How much time is involved in online study?

Get the facts from three graduates, who reveal what it’s like to balance a career with online study. 

A hand changing the time on a black clock, which sits on a pink background

If you’re a professional who’s thinking about hitting the books this year, then you’ve probably wondered how much time you’ll need to commit to online study.  

It’s an important thing to be realistic about before you enrol. After all, you want to be able to balance the reading, assignments and class activities with the demands of your job.  

To help you figure out if online study will work for you, we asked three former students what it’s really like to juggle work and study—and what kind of workload to expect.

First, how does online study work? 

If you’ve never studied online before, then allow us to quickly break down how it works.  

When you study an online uni course, you still cover the same material you would study on campus. But you’re free to view your lectures, complete your weekly tutorial activities and respond to your classmates from home in your own time. This can be a gamechanger if you work full time and can only study at odd hours, though you do still have to meet regular deadlines.  

Through us, you also have the flexibility of choosing how many subjects you take per term. Those balancing work and study generally choose to take only one subject a term because it’s more manageable.

Unless you can commit to being a full-time student, we recommend taking no more than two subjects at once due to the study time involved. 

How many hours per week will you spend on each subject? 

As a general guide, you can expect to spend about 10 to 12 hours per week on each subject.    

However, this time can vary depending on your field of study, whether you’re doing an undergrad or postgrad course, and how familiar you are with the material.  

When Christelle studied her Bachelor of Applied Science (Construction Management) online, she was already working full-time in the construction industry, so she didn’t have to learn the concepts from scratch like a lot of her classmates. This made her comfortable enough to tackle two subjects per term, on top of her full-time job.  

But when she decided to build on her degree with an Undergraduate Certificate in Psychology—an area she wasn’t as familiar with—she found herself studying a lot more.  

“It was definitely different to studying construction, when I was working in the field and seeing examples of what I was learning on a day-to-day basis,” she tells us. “With my psychology subjects, I spent at least two hours a day just on reading and digesting the content.”  

TIP: A good way to judge how study intensive a subject will be is to look it up on our website, or on your university’s website. Check out the list of assessments. If there are more essays and research reports than tests, then you may need to factor that in when deciding on what your schedule can handle. The number of textbooks listed (if there are any) will also give you a hint about how much reading is involved. 

How hard is it to balance full-time work and study? 

Brendan decided to study his Master of Education online so he could keep working full-time as a secondary school teacher in Perth.   

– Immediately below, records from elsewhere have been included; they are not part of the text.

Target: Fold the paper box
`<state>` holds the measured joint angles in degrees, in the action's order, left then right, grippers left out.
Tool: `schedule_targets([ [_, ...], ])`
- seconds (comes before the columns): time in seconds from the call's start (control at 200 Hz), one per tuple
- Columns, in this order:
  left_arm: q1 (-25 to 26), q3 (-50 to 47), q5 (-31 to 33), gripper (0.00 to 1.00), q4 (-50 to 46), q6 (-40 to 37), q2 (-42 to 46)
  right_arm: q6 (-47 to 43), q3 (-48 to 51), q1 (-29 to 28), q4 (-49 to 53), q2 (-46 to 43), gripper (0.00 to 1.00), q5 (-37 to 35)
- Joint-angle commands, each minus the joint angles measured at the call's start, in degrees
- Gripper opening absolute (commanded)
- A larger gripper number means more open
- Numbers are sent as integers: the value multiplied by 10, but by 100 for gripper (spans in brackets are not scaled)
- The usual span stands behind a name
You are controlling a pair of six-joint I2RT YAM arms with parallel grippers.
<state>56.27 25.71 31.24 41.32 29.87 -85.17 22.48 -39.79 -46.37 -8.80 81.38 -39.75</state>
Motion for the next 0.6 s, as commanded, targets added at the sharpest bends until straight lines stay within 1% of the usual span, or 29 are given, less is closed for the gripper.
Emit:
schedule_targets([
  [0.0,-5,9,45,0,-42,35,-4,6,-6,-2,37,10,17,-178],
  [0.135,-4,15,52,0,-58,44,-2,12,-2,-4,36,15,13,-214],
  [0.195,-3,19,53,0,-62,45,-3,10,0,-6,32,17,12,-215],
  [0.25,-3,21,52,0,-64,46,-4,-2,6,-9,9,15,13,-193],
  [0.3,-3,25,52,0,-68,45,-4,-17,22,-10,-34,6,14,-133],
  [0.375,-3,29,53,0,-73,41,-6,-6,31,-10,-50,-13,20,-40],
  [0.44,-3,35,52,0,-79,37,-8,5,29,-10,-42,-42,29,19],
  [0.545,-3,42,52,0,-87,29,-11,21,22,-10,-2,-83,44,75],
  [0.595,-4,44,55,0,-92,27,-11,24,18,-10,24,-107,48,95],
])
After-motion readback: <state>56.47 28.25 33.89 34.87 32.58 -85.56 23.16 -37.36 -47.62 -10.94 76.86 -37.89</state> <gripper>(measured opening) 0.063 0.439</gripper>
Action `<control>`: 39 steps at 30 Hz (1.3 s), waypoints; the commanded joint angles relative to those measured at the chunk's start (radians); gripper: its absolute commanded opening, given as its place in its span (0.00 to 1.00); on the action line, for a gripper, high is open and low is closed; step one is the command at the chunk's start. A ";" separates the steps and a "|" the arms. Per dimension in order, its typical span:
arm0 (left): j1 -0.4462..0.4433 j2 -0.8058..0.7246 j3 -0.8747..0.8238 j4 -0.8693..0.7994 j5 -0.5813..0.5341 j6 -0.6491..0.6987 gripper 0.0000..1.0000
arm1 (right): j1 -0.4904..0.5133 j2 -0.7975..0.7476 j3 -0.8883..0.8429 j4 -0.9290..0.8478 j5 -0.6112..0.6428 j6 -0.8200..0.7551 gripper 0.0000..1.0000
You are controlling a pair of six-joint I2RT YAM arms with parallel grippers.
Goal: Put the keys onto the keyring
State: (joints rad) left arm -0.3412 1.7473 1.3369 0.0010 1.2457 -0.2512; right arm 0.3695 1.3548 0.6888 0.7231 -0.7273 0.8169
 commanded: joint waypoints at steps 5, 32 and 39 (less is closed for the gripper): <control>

At first, he worried he wouldn’t be able to juggle the demands of teaching, lesson prep and a postgraduate course. “It ended up being far less of an issue than I anticipated,” he says. “I think it was manageable because I focused on doing one subject per term. I also tried to get all my work done during the week so I could set aside my weekends purely for study time.” 

What if you want to balance work, study and a family? 

Danielle faced this challenge when she decided to study her Bachelor of Business. Not only did she have a management role at the Bank of Queensland, but she was also parenting a young family. 

"It's definitely a balancing act to fit study in around both," she says. "The fact that I was able to log on night or day and not have to worry about turning up on campus made it possible. I did rely a lot on my extended family." 

Her advice is to map out your study time as soon as you get your subject outline. "I made sure I knew exactly when everything was due so I could plan in advance when I would need to get things done."

Final words of advice from our students

  • For Christelle, one of the biggest advantages to online study is that you can log into your learning management system on day one, and see all your assignments and readings at once. "I would pre-plan my assignments a month out, so I wouldn’t end up cramming everything into the one day.” 

  • “Discipline is one of your biggest challenges,” Danielle says. "It's really easy to be distracted by family, friends, work… You can be distracted by the birds on your windowsill! Being organised, and doing everything you can to make the time, really helps. Even if it's at night when everyone has gone to bed, or an extra hour tacked onto the end of your work day."
  • “For me, the biggest sacrifice was free time on the weekend,” Brendan admits. “But getting closer to your end goal keeps you motivated. You know in the long run it will pay off.”